In practice, it is hard to tell which PSM is false – otherwise those false PSMs can be removed by the algorithm to achieve zero false discoveries. Therefore, the target-decoy method [1] has been widely used in practice to estimate the FDR. In this method, the software is used to search the concatenation of a target database and a decoy database with the same size. If the decoy is constructed properly, the software’s false identifications will be evenly distributed in the target and decoy databases. Since all the decoy identifications are false, FDR can be estimated by FDR = (# Decoy Hits) / (# target hits).

Figure 3: With a properly constructed decoy, the false identifications distribute evenly on the target and decoy. Thus, the amount of decoy hits can be used to estimate the FDR.

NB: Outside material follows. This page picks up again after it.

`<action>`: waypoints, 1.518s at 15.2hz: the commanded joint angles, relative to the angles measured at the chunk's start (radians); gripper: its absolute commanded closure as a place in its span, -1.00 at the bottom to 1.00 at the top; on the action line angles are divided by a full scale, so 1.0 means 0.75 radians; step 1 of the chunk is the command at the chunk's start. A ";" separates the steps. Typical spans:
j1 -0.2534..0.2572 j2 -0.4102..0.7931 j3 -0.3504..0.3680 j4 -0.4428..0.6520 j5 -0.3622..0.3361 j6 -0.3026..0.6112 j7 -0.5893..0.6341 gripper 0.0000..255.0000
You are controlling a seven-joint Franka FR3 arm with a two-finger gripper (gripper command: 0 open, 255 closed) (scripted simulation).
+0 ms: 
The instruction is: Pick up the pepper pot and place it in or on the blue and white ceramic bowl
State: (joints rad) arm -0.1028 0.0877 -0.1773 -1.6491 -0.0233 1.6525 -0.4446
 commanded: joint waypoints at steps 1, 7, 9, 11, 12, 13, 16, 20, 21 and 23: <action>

Common Misuses of the Target-Decoy Method

If used properly, the target-decoy method is a statistically sound method to estimate FDR. However, the misuse of this method is common, which usually leads to over-confidence about the result quality. Here we briefly summarise some common mistakes. It is important to repeat that the “same size” and “even distribution” in last section are prerequisites for the proper use of target-decoy method. As we will see, most misuses of target-decoy method are due to the violation of these prerequisites.

Mistake 1

Use target-decoy to validate a search software that uses a multi-round search approach.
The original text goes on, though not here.